REQUIRED ACTION> Lines in the material below that include "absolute" need to be tallied; give the total alone.

DATA TO USE>
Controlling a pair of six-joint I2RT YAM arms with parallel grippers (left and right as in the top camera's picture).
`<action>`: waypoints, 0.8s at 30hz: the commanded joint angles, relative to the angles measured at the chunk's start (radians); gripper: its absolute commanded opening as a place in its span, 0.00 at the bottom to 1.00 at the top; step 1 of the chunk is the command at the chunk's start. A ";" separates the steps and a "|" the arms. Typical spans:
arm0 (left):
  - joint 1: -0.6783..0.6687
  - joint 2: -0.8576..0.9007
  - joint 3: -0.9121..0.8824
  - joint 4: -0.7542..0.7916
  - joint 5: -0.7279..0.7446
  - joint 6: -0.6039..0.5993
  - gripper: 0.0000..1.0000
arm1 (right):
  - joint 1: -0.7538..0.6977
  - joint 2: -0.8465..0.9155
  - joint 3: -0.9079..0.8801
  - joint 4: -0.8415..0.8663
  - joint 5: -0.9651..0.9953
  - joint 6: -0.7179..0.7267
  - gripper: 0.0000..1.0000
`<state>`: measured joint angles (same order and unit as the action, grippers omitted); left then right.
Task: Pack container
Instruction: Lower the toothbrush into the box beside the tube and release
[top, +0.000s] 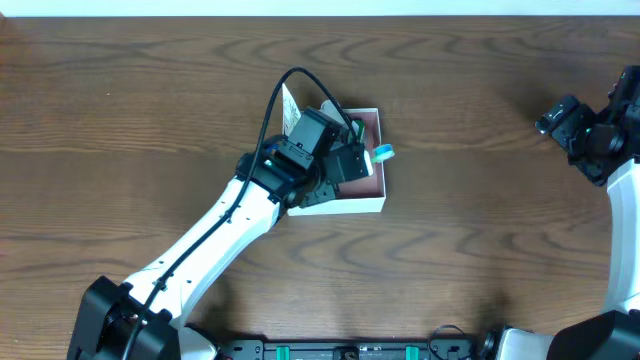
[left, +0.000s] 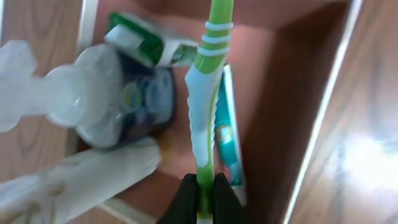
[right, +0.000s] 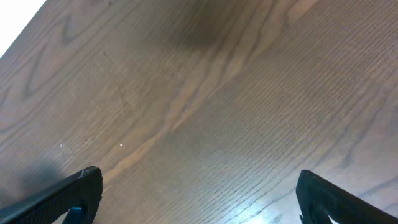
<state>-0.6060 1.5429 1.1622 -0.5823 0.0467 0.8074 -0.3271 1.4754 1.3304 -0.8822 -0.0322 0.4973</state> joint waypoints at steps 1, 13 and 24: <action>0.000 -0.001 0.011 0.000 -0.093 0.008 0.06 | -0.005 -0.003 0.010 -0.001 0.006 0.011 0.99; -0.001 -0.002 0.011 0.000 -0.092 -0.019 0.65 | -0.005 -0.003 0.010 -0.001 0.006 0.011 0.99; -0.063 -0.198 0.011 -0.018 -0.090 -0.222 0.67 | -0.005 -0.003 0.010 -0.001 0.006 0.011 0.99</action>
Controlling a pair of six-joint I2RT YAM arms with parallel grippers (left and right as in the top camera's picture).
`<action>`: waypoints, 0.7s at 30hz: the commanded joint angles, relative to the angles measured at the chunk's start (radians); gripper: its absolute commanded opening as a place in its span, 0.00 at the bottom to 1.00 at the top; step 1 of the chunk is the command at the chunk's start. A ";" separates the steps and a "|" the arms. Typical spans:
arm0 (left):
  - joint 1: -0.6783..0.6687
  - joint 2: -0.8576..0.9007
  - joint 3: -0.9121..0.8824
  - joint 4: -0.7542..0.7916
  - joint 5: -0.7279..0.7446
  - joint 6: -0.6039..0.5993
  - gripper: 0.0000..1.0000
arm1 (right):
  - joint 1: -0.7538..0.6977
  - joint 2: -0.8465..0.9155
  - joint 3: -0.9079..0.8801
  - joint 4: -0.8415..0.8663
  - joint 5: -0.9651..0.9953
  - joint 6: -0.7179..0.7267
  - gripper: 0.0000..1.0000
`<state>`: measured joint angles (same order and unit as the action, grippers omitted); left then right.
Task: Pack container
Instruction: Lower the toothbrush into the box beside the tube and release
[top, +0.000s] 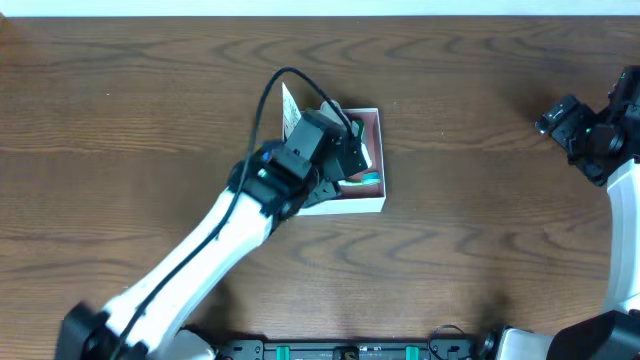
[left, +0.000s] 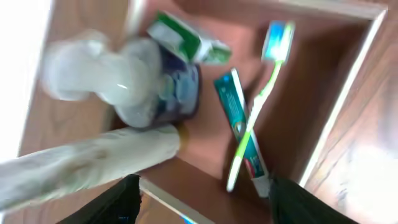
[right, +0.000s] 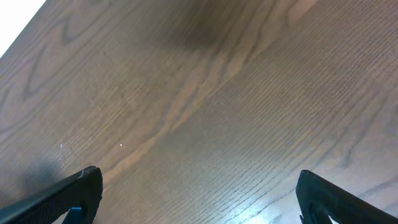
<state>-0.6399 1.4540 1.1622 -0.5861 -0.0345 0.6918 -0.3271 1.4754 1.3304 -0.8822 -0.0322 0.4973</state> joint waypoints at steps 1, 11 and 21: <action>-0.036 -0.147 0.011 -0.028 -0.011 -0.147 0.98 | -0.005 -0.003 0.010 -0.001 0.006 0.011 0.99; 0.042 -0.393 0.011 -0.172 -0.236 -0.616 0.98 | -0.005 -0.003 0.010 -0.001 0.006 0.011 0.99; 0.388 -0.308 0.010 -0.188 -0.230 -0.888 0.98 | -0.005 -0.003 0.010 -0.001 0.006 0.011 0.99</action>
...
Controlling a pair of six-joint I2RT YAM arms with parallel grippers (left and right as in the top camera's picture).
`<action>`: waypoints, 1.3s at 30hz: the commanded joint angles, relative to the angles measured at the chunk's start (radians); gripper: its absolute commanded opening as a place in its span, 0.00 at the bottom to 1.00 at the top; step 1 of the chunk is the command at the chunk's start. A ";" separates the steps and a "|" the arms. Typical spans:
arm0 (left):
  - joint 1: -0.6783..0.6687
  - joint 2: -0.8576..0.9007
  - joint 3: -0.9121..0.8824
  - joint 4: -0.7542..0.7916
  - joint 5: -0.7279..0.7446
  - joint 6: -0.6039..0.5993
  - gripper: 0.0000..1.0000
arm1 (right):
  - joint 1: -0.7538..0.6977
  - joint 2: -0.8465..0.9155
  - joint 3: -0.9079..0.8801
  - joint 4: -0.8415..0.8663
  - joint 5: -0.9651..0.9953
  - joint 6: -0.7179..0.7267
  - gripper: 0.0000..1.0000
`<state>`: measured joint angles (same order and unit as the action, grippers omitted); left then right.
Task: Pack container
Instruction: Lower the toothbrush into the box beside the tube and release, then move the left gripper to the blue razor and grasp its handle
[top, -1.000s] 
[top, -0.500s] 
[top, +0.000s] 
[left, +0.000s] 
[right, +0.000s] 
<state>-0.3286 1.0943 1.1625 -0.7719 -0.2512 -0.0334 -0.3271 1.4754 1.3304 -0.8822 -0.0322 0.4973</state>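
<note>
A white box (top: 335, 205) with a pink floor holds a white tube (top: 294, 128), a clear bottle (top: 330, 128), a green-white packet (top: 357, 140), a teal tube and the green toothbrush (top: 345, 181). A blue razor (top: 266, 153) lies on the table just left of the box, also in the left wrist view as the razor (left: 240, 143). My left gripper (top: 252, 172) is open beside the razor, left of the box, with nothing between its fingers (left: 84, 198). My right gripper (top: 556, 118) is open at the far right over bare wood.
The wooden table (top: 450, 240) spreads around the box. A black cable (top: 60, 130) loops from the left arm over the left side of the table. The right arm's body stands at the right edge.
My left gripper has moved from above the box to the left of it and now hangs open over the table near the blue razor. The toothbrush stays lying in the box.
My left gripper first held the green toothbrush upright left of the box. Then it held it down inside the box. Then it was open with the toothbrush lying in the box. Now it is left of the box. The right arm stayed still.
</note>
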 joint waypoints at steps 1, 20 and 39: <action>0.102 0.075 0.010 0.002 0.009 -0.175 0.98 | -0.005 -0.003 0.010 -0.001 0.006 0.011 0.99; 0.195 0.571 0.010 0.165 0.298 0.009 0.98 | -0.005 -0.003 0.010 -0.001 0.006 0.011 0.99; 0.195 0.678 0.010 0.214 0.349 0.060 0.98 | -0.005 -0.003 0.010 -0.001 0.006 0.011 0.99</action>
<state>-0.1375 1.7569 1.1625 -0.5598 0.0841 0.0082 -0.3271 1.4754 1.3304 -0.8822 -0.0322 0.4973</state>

ANSWER FOR THIS EXERCISE> 3